EXERCISE OBJECTIVE
Lines containing the word "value" are to be copied from the data below.

INPUT DATA
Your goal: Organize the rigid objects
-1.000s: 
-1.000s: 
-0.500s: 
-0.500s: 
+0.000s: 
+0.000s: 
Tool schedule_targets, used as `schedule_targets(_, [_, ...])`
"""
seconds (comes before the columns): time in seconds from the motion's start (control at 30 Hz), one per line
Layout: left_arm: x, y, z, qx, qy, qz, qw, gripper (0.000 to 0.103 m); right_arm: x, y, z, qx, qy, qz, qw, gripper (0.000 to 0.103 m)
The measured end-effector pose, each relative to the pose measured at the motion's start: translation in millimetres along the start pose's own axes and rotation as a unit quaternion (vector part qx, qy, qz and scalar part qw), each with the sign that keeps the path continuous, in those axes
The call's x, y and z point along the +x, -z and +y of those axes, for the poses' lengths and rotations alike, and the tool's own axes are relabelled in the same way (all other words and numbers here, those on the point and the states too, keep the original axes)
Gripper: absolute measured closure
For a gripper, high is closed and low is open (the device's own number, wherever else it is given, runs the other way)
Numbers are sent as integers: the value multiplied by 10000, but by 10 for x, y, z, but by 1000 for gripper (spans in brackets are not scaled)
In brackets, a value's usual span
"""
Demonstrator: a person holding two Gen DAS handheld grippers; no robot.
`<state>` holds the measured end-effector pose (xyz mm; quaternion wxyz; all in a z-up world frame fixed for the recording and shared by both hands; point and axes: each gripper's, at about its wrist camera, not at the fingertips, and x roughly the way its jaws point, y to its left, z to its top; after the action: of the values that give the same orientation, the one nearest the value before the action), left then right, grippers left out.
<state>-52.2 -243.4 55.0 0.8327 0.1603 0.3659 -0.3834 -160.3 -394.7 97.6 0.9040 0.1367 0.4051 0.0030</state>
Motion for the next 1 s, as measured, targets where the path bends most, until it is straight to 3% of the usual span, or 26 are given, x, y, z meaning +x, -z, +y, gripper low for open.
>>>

RESULT OF THE TASK
Numbers are sent as integers: the value multiplied by 10000, but by 10 for x, y, z, but by 1000 for gripper (spans in brackets are not scaled)
In brackets, a value's usual span
`<state>` holds the measured end-effector pose (xyz mm; quaternion wxyz; all in a z-up world frame fixed for the recording and shared by both hands; point and axes: each gripper's, at about its wrist camera, not at the fingertips, and x roughly the way its jaws point, y to its left, z to its top; after the action: of the values that give the same orientation, the one nearest the value before the action), left then right, grippers left out.

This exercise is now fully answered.